Portugal atinge assim um período, dentro do possível, estável, onde o poder do Estado Novo conseguirá restituir valores, já perdidos, no seio da sociedade portuguesa, que, em conjunto com a ação de propaganda nacional, através do apoio das artes, acaba por modelar a sociedade, tornando possível a abertura cultural e ideológica que se encontrava com um grande desfasamento temporal em relação à Europa. Se na opinião de alguns autores, o Estado Novo origina crises sociais devido à censura e à imposição de estilos oficiais que geram algum atraso no desenvolvimento cultural do país, outros entendem este período como áureo, no sentido em que, no âmbito cultural e, em boa parte, devido ao trabalho de António Ferro, o governo se torna numa estrutura organizada, quase como máquina de propaganda dos valores heroicos nacionais, permitindo assim o desenvolvimento das artes plásticas, regularmente subsidiadas de uma forma exorbitante. O poder do Estado Novo é transmitido à população por meio da sua obra majestosa, ficando assim o país a ganhar com exemplos curiosos de arquitetura estado-novista e, por acréscimo, das artes ao serviço do estado, como será o caso da escultura, pintura, tapeçaria entre outras.

A importância e a ação determinante das vanguardas artísticas e a necessidade dos seus momentos de rutura são por isso de valorizar: «[a] função social do artista ao aperfeiçoar ou a inventar aquilo a que veio a chamar de “linguagens”, cria condições de consciencialização» do contexto político e social da época em que viveu.

No domínio artístico, a «revolução contida e pacata» surge mais fundamentada por volta de 1945. Neorrealismo, Surrealismo e Abstracionismo são praticados de forma muito contida, acompanhados de polémicas violentas até meados dos anos 50. Contudo, isto não será impedimento para a realização de Exposições Independentes, ou para a inauguração da primeira escultura abstrata adquirida pelo Estado para um espaço público. Os artistas modernos exploram estas novas linguagens plásticas, opositoras à linguagem clássica, no seio de uma luta de valores éticos e estéticos, perante uma sociedade que, como vimos, não estava preparada para os acompanhar.

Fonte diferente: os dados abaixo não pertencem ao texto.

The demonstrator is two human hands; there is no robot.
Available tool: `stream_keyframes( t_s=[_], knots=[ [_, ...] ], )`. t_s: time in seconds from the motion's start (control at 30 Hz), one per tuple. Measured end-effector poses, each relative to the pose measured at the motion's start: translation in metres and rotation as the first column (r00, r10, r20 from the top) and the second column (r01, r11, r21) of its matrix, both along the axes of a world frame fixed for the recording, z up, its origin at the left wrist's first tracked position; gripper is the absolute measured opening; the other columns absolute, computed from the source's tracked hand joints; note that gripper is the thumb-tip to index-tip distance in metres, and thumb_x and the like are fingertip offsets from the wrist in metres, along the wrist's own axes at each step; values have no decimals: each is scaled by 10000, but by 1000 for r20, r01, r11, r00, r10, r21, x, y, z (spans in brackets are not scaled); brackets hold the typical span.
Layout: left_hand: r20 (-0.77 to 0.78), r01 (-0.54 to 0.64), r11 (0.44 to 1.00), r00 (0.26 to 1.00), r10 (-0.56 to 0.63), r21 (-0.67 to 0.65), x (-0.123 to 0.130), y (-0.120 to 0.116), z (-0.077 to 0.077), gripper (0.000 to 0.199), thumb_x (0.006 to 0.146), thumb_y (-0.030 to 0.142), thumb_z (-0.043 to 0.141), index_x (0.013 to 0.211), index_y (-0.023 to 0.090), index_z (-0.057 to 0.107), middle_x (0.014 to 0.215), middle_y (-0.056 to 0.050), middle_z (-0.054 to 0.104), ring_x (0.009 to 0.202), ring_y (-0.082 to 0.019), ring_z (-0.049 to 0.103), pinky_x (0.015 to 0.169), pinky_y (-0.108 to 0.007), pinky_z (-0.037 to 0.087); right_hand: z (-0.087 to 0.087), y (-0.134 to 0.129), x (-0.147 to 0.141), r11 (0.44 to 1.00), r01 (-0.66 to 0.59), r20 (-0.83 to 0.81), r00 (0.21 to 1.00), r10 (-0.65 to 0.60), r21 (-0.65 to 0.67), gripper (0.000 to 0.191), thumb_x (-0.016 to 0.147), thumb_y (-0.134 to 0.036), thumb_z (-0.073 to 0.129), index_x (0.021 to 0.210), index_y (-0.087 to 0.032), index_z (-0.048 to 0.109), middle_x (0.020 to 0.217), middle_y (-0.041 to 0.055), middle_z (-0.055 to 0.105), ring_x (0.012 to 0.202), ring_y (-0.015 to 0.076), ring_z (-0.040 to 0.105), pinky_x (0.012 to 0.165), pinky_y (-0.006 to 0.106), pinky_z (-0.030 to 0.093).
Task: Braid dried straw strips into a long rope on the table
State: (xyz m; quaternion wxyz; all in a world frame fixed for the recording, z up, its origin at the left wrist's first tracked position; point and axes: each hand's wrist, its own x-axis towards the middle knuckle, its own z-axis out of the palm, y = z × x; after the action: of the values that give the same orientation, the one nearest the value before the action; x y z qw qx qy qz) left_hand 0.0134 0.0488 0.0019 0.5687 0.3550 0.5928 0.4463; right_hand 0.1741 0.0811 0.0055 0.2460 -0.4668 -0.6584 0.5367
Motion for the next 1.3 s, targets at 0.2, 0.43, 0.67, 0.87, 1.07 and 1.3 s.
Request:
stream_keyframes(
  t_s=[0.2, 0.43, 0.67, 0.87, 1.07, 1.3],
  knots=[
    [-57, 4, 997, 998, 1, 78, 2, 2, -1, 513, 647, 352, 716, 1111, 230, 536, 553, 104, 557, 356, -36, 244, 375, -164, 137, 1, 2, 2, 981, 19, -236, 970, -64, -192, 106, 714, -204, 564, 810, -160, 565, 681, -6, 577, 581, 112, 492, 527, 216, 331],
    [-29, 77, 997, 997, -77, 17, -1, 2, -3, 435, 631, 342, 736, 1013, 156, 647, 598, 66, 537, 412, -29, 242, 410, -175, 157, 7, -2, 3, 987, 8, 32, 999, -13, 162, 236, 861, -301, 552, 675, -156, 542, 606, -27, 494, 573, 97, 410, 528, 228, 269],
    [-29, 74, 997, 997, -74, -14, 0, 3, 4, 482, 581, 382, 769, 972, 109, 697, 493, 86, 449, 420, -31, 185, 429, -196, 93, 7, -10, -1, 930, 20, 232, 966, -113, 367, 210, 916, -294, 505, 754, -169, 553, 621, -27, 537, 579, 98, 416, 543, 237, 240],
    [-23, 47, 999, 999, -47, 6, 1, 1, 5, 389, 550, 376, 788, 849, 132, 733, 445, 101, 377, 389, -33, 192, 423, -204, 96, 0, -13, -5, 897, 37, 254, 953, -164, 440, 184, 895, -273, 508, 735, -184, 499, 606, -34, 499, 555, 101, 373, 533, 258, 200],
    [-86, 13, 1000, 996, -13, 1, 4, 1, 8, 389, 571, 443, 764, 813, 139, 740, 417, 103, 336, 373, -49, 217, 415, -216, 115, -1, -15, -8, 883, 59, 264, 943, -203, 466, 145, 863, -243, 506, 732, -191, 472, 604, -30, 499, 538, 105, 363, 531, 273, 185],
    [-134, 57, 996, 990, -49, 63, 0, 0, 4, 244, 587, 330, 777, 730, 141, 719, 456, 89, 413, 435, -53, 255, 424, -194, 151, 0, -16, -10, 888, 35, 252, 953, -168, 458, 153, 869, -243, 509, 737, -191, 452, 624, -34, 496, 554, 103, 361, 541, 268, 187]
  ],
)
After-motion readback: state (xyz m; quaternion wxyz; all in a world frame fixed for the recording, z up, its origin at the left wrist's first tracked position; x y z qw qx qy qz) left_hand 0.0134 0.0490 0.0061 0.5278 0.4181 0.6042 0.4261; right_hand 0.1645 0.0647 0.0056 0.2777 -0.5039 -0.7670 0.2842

Neste mesmo período, dá-se um dos grandes momentos da história cultural portuguesa dos tempos modernos. A redescoberta da obra de Fernando Pessoa, até aí desconhecida para a maioria dos cidadãos. Depressa a obra deste autor se revelou de grande interesse para as artes nacionais, possibilitando o retorno do ritmo perdido, no início do século, das primeiras manifestações modernistas, exaltadas também com a redescoberta das obras de Santa Rita e Amadeu, que como vimos, marcaram a primeira geração de modernidade, a qual permanecerá, como referência, até meados da década de 1940, como veremos.